→ **ACTIVITY**:
As the lines appear below, please set them down exactly, starting at the first and finishing with the one containing "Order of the".

Start of DATA EXCERPTS

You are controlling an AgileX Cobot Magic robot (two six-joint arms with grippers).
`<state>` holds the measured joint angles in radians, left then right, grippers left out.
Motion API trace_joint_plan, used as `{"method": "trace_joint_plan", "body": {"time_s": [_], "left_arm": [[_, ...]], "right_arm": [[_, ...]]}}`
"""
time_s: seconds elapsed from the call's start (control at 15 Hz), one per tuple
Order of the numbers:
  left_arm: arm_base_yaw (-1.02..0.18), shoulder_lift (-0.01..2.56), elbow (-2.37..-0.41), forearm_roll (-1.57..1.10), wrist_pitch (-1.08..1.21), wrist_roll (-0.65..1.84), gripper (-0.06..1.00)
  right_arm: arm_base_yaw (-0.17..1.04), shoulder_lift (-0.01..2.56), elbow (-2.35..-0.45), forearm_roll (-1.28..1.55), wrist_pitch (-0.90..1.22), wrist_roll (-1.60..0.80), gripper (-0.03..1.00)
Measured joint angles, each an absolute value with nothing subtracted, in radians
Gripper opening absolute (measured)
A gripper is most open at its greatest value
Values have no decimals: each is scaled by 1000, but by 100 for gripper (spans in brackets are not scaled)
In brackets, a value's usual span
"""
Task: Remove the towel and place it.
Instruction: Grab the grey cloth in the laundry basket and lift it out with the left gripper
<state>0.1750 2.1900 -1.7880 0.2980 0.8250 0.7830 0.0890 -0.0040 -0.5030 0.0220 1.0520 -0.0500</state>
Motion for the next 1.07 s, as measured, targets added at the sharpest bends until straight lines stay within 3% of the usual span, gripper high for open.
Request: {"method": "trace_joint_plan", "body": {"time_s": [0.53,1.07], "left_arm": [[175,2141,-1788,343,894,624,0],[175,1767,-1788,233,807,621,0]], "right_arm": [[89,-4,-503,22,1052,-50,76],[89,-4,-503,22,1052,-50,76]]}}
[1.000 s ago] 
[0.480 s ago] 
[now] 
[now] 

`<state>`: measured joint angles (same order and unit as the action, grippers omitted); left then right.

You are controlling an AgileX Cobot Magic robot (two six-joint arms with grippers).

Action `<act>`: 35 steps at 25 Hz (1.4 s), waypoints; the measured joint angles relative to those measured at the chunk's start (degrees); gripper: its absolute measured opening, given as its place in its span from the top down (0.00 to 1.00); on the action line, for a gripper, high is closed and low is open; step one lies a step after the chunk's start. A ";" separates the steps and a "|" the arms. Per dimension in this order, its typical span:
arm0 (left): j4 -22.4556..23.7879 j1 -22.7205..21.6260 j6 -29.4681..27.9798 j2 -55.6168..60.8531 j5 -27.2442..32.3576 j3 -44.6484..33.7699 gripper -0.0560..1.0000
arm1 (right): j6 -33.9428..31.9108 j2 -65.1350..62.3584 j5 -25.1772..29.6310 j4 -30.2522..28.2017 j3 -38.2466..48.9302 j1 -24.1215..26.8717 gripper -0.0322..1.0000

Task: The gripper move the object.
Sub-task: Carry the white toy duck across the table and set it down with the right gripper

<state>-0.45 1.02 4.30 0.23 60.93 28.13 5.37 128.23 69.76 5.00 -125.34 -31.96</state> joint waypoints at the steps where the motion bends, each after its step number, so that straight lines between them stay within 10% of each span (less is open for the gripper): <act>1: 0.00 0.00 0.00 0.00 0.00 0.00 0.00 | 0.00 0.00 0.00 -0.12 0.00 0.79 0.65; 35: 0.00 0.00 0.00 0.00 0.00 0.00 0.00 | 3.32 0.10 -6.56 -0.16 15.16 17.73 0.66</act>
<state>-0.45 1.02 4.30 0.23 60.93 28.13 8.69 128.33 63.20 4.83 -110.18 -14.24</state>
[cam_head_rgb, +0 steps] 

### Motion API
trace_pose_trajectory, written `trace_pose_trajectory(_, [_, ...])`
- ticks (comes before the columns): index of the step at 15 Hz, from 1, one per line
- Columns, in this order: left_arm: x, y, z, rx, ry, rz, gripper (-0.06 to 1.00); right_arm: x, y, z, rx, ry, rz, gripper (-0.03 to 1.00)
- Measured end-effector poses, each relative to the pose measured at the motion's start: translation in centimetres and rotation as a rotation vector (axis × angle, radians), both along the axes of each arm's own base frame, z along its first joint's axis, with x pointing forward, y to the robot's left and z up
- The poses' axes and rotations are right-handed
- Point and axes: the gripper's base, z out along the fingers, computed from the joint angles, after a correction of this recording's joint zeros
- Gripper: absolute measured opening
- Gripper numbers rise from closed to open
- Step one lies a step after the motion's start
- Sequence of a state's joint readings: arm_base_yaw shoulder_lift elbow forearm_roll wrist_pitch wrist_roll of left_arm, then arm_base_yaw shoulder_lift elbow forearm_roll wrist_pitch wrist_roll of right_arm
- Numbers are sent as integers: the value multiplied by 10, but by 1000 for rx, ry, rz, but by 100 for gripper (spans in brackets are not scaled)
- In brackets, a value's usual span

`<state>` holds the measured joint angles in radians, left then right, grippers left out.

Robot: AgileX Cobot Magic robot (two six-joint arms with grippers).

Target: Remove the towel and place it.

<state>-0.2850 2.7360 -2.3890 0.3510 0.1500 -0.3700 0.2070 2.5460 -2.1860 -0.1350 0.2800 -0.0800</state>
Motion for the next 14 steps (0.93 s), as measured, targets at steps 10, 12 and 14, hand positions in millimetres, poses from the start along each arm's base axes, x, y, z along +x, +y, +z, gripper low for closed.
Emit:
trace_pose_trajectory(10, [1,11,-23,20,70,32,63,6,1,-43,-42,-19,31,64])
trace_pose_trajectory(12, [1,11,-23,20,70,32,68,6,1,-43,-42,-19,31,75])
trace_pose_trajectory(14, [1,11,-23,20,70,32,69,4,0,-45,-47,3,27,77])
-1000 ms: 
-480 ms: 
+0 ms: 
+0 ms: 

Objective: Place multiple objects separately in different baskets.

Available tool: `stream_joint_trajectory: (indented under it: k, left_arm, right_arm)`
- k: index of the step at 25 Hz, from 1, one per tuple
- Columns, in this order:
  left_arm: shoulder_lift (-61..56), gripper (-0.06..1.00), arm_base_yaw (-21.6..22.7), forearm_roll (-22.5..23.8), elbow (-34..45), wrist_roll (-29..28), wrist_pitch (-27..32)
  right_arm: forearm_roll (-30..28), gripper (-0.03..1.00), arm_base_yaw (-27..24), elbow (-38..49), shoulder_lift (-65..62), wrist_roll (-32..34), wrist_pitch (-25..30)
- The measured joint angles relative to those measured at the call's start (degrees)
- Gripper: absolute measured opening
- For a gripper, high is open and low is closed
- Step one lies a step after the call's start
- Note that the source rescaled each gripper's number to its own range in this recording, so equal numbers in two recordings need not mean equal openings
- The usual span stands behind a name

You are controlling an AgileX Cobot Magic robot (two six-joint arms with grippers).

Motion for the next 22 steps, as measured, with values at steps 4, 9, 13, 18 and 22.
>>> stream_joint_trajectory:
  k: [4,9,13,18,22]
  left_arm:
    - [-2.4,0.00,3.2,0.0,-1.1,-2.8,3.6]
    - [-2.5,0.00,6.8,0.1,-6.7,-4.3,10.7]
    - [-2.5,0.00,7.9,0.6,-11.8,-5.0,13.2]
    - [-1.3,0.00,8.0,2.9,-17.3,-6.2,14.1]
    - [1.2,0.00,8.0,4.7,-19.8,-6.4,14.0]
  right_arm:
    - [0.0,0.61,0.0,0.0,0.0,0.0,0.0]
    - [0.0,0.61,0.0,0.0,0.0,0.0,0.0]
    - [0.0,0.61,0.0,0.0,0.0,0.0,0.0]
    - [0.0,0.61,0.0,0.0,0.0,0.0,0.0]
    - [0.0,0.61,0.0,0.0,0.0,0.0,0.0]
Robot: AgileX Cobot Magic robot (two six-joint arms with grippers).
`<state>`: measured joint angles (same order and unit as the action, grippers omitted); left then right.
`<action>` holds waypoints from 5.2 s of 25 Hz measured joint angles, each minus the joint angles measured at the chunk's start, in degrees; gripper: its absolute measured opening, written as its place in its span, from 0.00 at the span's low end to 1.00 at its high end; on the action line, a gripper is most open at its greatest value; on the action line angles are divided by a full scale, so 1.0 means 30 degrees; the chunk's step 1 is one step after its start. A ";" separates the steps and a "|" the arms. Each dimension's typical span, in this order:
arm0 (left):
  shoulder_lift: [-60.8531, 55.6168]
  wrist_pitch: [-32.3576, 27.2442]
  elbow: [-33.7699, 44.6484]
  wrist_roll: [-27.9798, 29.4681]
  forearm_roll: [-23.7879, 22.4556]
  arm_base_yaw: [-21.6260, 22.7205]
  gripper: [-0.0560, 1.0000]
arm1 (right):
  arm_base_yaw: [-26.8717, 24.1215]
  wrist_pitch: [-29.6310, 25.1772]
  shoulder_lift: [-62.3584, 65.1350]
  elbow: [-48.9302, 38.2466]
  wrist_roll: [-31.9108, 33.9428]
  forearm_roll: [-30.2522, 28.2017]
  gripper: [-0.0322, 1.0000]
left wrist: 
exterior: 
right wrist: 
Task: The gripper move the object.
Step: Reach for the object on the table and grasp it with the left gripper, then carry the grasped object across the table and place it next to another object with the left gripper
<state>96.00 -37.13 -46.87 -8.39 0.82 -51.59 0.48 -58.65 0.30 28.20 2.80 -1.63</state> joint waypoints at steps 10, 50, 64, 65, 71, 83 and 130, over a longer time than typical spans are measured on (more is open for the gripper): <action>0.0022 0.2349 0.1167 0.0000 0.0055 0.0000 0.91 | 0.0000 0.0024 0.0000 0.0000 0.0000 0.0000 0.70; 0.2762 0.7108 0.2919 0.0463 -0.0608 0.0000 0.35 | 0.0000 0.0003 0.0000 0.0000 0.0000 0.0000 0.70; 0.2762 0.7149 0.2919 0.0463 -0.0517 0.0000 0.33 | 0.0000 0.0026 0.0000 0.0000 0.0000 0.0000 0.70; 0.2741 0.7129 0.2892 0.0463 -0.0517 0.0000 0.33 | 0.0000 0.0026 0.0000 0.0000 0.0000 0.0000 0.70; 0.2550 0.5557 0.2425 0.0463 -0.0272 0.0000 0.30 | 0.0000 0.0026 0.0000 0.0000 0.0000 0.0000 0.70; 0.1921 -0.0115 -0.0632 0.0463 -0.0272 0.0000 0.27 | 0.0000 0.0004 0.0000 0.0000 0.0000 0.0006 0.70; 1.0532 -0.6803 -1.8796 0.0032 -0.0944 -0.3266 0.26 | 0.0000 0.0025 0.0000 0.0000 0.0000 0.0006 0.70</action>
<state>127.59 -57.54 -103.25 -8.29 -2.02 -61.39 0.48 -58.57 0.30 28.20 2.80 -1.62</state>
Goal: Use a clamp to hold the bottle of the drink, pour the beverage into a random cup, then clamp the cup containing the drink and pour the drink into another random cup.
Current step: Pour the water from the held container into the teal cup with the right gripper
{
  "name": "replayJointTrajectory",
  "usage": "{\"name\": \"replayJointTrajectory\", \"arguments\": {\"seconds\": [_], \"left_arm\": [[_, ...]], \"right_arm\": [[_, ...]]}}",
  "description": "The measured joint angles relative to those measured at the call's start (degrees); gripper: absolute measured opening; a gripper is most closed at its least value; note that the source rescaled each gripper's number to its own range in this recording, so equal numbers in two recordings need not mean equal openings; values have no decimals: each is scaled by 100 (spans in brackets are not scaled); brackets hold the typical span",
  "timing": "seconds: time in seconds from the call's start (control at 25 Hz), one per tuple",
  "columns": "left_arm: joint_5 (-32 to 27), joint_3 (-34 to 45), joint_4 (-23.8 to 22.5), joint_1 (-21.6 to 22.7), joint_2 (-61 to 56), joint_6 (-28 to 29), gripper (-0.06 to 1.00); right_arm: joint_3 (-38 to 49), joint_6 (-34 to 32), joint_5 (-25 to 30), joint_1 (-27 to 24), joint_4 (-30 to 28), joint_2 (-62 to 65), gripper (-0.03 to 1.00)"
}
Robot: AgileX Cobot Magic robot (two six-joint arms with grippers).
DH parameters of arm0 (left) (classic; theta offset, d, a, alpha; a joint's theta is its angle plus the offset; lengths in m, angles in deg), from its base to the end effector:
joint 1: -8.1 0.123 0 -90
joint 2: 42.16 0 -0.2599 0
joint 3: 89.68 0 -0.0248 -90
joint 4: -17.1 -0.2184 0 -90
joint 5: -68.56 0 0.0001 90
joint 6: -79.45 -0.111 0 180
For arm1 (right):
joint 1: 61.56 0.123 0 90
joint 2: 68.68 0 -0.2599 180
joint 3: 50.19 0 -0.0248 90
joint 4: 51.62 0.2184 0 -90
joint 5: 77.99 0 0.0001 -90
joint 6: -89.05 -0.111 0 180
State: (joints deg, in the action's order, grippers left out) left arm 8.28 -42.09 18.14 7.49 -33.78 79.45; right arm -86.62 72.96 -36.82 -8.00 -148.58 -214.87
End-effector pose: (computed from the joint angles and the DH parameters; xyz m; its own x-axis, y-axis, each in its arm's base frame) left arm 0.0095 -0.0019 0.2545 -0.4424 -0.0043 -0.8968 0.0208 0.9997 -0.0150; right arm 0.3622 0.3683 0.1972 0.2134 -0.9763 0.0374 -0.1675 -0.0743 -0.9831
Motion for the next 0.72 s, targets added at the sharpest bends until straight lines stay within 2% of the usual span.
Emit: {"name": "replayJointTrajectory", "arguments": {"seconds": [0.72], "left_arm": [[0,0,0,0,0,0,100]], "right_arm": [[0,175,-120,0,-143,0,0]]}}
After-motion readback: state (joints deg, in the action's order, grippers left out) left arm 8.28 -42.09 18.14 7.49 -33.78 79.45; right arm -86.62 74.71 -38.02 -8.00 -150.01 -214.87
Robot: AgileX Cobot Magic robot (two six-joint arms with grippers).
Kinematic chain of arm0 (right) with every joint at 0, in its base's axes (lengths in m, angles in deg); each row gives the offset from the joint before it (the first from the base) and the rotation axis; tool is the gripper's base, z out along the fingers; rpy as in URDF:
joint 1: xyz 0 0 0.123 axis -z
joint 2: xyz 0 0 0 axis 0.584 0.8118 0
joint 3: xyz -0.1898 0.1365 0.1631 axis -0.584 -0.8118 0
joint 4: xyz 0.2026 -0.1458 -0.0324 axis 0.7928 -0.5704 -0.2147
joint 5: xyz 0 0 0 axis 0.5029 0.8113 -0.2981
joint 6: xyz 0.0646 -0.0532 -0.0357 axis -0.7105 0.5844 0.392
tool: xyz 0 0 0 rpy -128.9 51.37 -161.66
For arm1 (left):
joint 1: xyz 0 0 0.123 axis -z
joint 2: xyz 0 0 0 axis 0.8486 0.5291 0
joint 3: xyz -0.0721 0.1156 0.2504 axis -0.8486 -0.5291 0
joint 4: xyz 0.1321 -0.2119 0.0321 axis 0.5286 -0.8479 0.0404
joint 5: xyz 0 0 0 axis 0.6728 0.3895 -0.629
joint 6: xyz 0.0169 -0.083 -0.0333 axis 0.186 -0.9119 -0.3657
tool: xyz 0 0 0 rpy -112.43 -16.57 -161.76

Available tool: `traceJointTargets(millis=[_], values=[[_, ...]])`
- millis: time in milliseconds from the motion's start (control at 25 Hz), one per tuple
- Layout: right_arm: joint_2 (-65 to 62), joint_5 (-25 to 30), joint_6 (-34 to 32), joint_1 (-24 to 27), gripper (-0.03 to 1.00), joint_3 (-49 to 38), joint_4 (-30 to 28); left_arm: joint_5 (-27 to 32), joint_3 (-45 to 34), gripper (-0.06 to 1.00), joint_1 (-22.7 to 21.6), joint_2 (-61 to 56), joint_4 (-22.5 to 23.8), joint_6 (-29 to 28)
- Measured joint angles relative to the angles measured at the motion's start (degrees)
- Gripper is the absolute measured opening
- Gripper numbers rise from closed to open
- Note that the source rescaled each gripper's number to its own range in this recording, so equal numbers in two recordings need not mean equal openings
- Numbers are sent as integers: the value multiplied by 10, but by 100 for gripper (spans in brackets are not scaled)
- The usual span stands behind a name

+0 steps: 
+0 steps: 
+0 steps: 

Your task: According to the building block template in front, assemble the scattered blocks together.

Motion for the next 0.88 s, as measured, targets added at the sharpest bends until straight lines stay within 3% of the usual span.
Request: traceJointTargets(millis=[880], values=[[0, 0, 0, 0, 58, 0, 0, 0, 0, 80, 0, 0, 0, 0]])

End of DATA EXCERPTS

→ **ANSWER TO THIS PROBLEM**:
You are controlling an AgileX Cobot Magic robot (two six-joint arms with grippers).
`<state>` holds the measured joint angles in radians, left then right, grippers left out.
Motion API trace_joint_plan, used as `{"method": "trace_joint_plan", "body": {"time_s": [_], "left_arm": [[_, ...]], "right_arm": [[_, ...]]}}`
"""
time_s: seconds elapsed from the call's start (control at 15 Hz), one per tuple
Order of the numbers:

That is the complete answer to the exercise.